Greenhouses routinely enrich their atmospheres with additional CO₂ because growers understand something obvious: plants generally grow faster and more efficiently when more carbon is available.

Carbon is food.

That is not ideology.

It is biology.

Coal, viewed through this lens, becomes something rather different from the caricature presented in modern political discourse.

Coal is not merely fuel.

Coal is ancient atmospheric carbon.

It is the fossilized remains of a biological process that locked away enormous quantities of carbon over hundreds of millions of years.

Every lump represents a fragment of a prehistoric atmosphere buried beneath our feet.

Burning coal does not create carbon from nothing.

It releases carbon that once belonged to the living system of the planet in the first place.

One may debate the wisdom, speed, scale, or consequences of doing so.

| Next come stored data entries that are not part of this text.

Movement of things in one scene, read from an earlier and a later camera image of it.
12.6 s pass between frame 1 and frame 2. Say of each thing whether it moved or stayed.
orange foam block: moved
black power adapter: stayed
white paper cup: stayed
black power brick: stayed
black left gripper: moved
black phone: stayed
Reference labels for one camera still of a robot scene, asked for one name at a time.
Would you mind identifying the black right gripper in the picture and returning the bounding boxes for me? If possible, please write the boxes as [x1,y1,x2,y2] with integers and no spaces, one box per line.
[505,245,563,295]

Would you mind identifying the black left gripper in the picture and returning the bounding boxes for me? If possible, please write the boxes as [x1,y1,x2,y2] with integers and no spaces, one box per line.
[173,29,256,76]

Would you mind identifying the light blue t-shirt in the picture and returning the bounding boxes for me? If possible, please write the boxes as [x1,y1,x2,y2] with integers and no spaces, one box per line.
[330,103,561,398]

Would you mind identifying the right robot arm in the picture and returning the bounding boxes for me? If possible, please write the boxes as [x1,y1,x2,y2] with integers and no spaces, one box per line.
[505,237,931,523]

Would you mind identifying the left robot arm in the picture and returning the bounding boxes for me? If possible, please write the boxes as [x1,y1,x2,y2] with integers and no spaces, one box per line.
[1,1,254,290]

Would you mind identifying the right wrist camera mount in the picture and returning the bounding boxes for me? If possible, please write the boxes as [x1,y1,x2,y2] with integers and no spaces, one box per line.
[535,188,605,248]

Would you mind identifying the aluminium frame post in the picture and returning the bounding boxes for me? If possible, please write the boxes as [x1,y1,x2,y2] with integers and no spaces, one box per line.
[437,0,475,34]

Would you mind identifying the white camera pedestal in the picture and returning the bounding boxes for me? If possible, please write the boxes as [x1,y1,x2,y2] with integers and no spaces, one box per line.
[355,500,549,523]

Those are legitimate discussions.

But pretending that carbon itself is some alien poison injected into a pristine Earth misses the point entirely.

Carbon is life.

Always was.

Always will be.

The truly fascinating question is not whether carbon dioxide matters.

Of course it matters.

The fascinating question is whether humanity has correctly identified where the balance actually lies—or whether future generations may look back at our era and conclude that we spent decades fighting the very substance that made complex life possible in the first place.

History has a dark sense of humor.

It would not be the first time humanity declared war on something it fundamentally misunderstood.